Les Insoumis PDF

Boycotter, c’est reconnaitre le les Insoumis PDF de nos choix, et admettre qu’ils peuvent indéniablement influencer la réalité. Mais qui aurait pu croire que cette expression élémentaire d’une liberté fondamentale aurait pu être remise en cause un jour en France?


Ils sont cinq. Ils sont tous morts et avec eux a disparu un certain art de vivre, quelque chose de très français. Ils ne rentraient pas dans le lot. L’acteur Maurice Ronet, qu’on a tué tant de fois au cinéma et qui faisait mordre la poussière au quotidien. Le scénariste Paul Gégauff, l’inventeur du fameux dîner de cons qui finit poignardé par sa femme un soir de réveillon. Pascal Jardin, l’auteur du Nain jaune, qui signa cent films et aima une seule femme à travers une multitude d’autres. Le producteur Jean-Pierre Rassam (La grande bouffe, La maman et la putain) qui occupa une suite à l’année au Plaza, fut patron de la Gaumont avec Jean Yanne pendant quelques jours et termina dans la ruine et les barbituriques. L’écrivain Dominique de Roux, qui rêvait de réconcilier De Gaulle et Mao, crapahuta dans les maquis angolais aux côtés de Savimbi et fut victime d’une crise cardiaque.
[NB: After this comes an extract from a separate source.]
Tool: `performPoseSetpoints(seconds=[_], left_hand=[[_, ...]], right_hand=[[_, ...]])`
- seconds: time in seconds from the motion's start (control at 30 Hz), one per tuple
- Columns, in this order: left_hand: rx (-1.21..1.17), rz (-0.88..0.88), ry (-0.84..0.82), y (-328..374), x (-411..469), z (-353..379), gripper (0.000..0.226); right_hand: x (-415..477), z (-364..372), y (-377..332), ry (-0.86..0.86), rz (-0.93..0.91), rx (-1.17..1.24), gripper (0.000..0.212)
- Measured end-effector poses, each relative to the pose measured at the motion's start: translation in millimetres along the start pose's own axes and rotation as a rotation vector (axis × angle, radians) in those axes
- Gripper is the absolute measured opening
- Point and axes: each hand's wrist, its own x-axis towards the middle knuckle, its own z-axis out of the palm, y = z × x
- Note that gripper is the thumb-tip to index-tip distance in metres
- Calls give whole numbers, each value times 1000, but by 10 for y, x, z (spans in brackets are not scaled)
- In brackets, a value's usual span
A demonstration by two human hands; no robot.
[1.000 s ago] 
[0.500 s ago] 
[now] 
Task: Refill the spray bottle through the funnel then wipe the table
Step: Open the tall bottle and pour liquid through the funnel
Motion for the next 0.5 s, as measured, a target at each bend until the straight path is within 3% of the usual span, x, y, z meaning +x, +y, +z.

Ce furent de grands vivants. Séduisants, insupportables, imprévisibles, ils auraient pu être des personnages de roman. Aujourd’hui, ils ne pourraient plus exister. L’époque ne le permettrait pas. Ils s’en ficheraient : c’est une époque qui leur aurait fortement déplu.

É.N.

Museler toute pensée dissidente en criminalisant et réprimant toute forme de contestation même non-violente, pour enfin réduire le peuple à l’obéissance et à la soumission, au silence et à la consommation. On a les victoires qu’on peut : Michèle Alliot-Marie a, il y a quelques mois, par une simple circulaire, commis un attentat juridique d’une rare violence contre l’un des moyens les plus anciens et les plus efficaces de la contestation des Etats par les sociétés civiles, à savoir le boycott. Soyons justes : la paternité de cette brillante initiative revient au procureur général de Paris qui avait, dans son rapport de politique pénale 2009, suggéré que les faits de boycott ou de provocation au boycott peuvent s’analyser, selon les espèces, soit en une provocation à la discrimination, soit en une discrimination ayant pour effet d’entraver l’exercice d’une activité économique. La notion de discrimination ne peut s’entendre que d’une différence de traitement n’obéissant à aucun but légitime.